- [Exercise materials]:
[Start of Attachment]

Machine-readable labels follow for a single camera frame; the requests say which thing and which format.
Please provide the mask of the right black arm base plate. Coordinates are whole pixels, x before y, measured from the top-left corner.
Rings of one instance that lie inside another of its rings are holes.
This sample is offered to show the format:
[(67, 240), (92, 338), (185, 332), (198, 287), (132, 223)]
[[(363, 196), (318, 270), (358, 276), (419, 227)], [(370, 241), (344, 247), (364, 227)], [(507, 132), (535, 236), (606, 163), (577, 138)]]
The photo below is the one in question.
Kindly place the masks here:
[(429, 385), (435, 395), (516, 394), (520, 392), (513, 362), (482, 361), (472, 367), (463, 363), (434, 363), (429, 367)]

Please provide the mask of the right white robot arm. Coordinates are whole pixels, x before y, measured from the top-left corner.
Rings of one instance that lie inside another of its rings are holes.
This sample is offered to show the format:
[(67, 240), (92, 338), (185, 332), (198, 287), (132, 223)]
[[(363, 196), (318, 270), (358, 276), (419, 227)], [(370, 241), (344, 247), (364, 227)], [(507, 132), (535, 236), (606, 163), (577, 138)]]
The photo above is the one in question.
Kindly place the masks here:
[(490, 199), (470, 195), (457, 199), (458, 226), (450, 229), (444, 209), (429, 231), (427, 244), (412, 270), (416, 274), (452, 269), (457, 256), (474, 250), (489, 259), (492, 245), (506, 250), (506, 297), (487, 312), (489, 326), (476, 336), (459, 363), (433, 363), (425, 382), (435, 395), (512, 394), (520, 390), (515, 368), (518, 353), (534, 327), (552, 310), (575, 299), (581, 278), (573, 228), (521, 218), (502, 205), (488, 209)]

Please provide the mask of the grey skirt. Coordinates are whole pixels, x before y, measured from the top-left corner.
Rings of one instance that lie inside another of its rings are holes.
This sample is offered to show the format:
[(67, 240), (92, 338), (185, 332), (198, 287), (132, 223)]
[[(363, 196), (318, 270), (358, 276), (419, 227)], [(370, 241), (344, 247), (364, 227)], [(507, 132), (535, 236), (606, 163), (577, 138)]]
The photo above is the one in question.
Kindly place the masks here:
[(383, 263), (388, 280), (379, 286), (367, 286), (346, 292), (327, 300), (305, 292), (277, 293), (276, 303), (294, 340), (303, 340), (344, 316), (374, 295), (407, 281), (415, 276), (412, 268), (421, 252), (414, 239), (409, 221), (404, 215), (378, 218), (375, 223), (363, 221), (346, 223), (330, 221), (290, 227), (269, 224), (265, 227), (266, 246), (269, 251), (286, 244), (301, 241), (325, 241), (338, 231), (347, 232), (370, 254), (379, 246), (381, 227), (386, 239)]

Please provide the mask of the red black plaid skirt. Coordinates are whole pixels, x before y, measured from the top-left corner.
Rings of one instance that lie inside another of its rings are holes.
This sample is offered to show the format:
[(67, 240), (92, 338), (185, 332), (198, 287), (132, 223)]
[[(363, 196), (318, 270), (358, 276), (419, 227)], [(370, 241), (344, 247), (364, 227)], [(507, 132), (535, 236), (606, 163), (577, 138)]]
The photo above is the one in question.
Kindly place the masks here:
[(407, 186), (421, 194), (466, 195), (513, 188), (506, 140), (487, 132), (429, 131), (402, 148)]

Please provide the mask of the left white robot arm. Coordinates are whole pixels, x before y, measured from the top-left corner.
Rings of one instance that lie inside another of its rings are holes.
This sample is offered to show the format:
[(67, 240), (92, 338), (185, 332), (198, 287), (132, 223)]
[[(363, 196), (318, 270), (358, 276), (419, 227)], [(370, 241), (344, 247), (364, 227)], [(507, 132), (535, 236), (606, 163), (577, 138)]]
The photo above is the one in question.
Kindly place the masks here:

[End of Attachment]

Only lines that include "skirt" belong in the answer; return them from the entries above.

- [Solution below]:
Please provide the mask of the grey skirt. Coordinates are whole pixels, x before y, measured from the top-left corner.
Please provide the mask of the red black plaid skirt. Coordinates are whole pixels, x before y, measured from the top-left corner.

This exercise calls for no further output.